Book Read Free

The Mathematics of the Breath and the Way

Page 10

by Charles Bukowski


  That night my phone rang about midnight: “You son of a bitch, that poem made me so hot! Goddamn you! Talk to me! Talk to me! Oh, you son of a bitch!”

  I kept talking and she began making these sounds over the phone. The sounds got wilder, louder and louder. Then they reached a climax. . . .

  “All right, I’m finished! I don’t need you anymore!”

  She hung up.

  I phoned back: “Charlotte, are you all right?”

  “Oh, I’m so ashamed! I’ll never be able to face you again! I couldn’t help it. That’s the hottest poem I ever read. . . .”

  “Come on now, you really didn’t do it over the telephone, did you?”

  She hung up again and I went back to bed. . . .

  My head finally got finished and it was a sad day when that happened, and yet it wasn’t so sad because I continued to see Charlotte and our relationship deepened further. Yet we fought continually.

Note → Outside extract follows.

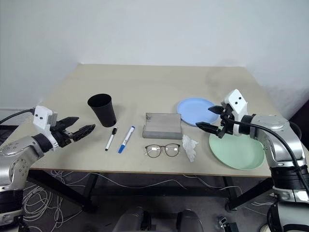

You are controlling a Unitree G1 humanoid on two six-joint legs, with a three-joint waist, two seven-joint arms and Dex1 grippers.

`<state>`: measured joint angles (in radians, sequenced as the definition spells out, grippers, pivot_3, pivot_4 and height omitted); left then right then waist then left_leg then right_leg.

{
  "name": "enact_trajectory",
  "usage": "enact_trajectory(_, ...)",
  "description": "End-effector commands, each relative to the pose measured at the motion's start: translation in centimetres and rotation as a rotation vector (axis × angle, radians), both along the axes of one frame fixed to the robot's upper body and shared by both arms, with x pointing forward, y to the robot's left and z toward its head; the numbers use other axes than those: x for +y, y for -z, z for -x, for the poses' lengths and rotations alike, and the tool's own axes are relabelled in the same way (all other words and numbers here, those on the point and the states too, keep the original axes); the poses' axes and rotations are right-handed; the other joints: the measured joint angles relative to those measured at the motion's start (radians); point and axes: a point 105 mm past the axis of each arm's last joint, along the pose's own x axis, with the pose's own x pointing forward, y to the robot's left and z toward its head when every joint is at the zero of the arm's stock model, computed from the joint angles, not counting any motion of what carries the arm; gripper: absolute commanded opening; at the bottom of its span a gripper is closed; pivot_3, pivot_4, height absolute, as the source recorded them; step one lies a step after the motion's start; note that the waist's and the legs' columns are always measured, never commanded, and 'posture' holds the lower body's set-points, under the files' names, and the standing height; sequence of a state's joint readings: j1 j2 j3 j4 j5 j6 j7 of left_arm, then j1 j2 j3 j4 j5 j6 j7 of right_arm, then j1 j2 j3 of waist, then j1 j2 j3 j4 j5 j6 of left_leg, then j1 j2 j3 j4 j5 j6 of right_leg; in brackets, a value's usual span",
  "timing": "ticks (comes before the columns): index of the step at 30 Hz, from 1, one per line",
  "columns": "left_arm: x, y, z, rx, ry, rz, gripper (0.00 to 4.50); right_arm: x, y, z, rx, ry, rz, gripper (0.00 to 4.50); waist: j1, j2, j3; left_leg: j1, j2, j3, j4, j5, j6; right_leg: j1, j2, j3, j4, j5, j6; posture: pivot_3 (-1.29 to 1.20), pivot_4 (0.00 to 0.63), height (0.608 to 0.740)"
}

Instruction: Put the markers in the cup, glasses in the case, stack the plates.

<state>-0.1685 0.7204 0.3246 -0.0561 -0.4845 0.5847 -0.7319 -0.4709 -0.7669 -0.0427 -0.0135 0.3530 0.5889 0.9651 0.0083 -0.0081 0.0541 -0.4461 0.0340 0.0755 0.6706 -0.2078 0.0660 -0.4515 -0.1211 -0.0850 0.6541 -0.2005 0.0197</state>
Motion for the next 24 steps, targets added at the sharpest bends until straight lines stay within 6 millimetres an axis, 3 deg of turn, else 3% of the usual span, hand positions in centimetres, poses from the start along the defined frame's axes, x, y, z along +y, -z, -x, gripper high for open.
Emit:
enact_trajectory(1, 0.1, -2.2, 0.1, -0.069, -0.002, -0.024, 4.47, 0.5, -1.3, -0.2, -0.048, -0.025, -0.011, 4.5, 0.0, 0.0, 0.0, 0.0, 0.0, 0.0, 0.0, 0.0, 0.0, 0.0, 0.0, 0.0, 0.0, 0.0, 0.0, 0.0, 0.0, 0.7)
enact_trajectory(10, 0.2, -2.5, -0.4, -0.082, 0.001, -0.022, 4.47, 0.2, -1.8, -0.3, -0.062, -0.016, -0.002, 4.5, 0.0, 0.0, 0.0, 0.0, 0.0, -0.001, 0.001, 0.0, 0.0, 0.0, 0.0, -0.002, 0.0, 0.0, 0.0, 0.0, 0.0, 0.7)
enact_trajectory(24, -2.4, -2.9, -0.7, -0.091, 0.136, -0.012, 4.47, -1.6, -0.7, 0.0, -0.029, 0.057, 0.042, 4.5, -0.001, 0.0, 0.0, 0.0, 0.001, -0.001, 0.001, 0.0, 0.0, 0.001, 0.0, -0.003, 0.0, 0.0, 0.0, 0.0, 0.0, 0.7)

Every time we split, I’d run that head back to her place, usually along with a vile and impassioned note declaring that it was over forever. Then I’d get the head back when we got together. I lost my head again and again. I don’t know how many trips that poor head has made. It’s a fine work of Art and certainly a well-traveled one. After our last split she beat me to it. While I was out she broke in and stole the head back. Now I’ve decided to simply leave the head at her place. And when I go over there, which is often, the head sits by the back window, grinning and knowledgeable, a real crud, a beat-up old guy, but there is love coming from the eyes, love that hadn’t been there for years; she caught the look of it in the clay & before it was finished, the taste of almonds. That head is two years old now, and tonight Charlotte sits across the room from me typing. She stops, turns and asks me: “How do you spell ‘schizophrenia’?” Now I wonder what the hell she’s writing about?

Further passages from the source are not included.